8月9日、第6回夏のオンライン高校生文学模擬裁判交流大会が、龍谷大学札埜研究室オンライン高校生文学模擬裁判交流大会実行委員会の主催で行われた。
明治のゲルマン贋札事件を扱った松本清張作『相模国愛甲郡中津村』と『不運な名前』を題材として、参加校が検察側、弁護側のどちらかの立場になって、立証、弁護活動を行った。その結果、創志学園(岡山)が優勝し、神戸海星女子学院(兵庫)が2位となった。
参加校は、宮城県宮城野高等学校(宮城県)、洛星高等学校(京都府)、神海星女子学院高等学校(兵庫県)、創志学園高等学校(岡山県)である。
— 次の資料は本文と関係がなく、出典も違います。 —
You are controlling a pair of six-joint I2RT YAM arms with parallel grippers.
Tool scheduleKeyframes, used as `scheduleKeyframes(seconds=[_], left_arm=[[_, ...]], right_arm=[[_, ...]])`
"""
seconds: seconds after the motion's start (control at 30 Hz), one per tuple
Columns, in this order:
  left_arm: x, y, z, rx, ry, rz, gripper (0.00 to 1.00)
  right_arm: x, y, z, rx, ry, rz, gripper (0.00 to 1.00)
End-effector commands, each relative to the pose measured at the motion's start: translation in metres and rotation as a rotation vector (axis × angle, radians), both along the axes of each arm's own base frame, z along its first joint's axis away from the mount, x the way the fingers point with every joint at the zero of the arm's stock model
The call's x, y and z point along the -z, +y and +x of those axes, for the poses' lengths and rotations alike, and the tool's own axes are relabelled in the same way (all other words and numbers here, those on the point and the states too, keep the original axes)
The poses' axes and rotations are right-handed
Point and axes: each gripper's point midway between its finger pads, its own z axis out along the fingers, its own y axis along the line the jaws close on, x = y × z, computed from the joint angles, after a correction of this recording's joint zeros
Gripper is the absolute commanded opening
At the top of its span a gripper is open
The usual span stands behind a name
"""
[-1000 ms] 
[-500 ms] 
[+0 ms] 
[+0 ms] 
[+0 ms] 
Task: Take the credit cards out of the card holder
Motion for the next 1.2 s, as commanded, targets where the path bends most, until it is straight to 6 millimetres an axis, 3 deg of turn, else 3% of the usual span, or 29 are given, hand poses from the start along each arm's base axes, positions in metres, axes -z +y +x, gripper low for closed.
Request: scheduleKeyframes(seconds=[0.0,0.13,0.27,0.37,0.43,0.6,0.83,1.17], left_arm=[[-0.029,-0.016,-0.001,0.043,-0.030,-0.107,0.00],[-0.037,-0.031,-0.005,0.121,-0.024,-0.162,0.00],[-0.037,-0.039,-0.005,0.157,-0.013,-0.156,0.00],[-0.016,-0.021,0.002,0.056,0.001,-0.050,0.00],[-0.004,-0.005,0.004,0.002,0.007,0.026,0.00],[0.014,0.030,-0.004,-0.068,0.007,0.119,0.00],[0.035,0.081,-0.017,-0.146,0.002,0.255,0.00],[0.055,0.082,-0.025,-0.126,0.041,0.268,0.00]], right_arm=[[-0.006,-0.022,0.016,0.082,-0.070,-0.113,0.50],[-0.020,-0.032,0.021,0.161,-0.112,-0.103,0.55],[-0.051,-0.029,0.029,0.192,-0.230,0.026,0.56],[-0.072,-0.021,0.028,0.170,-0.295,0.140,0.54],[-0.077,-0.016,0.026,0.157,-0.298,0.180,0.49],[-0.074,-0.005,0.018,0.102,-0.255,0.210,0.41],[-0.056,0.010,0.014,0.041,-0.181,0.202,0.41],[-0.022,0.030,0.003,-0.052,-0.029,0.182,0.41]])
大会委員長の札埜和男・龍谷大学教授は、今大会についてつぎのように語る。
「創志の優勝は、コロナ禍に第1回オンライン高校生文学模擬裁判選手権が実施された2020年以来のこと。オリジナルの冒頭陳述と弁論の合致が見事であった。2位となった神戸海星女子学院(兵庫)は先輩から受け継がれた演技力が光り、昨年初参加の洛星(京都)は急成長ぶりを、宮城野(宮城)は伸びしろを感じさせた。
今回題材となった文学作品は、明治初めゲルマン贋札事件で重罪となった熊坂長庵を描いた松本清張の『相模国愛甲郡中津村』と『不運な名前』である(今回、北九州市立松本清張記念館のご協力により観戦者募集のリンクを張って頂いたお陰で、友の会会員からも観戦の申込みがあった)。
熊坂長庵は近代国家になってからの冤罪者である。閉会式では『明治新政府の犠牲になった人です。今回の模擬裁判を通じ、熊坂長庵の人間の尊厳の回復をはかって下さい。人間の尊厳は法の精神が有す至高の観念なのです』と綴られた、甲山冤罪被害者の山田悦子氏からの手紙を紹介した。
大会スタッフには高校生の時に文学模擬裁判に参加した大学生も加わり、運営を支える。神戸女学院の優勝メンバーで、同じ教材で創志学園とも対面の交流戦を戦ったKさん(法学部学生)が廷吏として参加し、試合後には高校生に向けて助言をしてくれた。『証言や供述に「隣近所」の言葉が出ていました。しかし、法廷で「隣近所」と言っても説得力がないので、「隣の家の人(〇〇さん)」のように具体的に設定すると、聞く人がリアルに「隣近所の人の顔」を思い浮かべられると思います』。このように、書かれていない所を読んで不自然なく想像していく力、より深い読解力が参加校全てに求められているといえるだろう。冬にはより一層成長した高校生の皆さんに会えることを期待したい」。
なお、後援団体の(株)TKC、刑事弁護オアシスより、大会参加記念として新刊『丸ちゃん教授のツミナハナシ』、特製キーホルダー(JUSTICE)などが、参加者全員に送られた。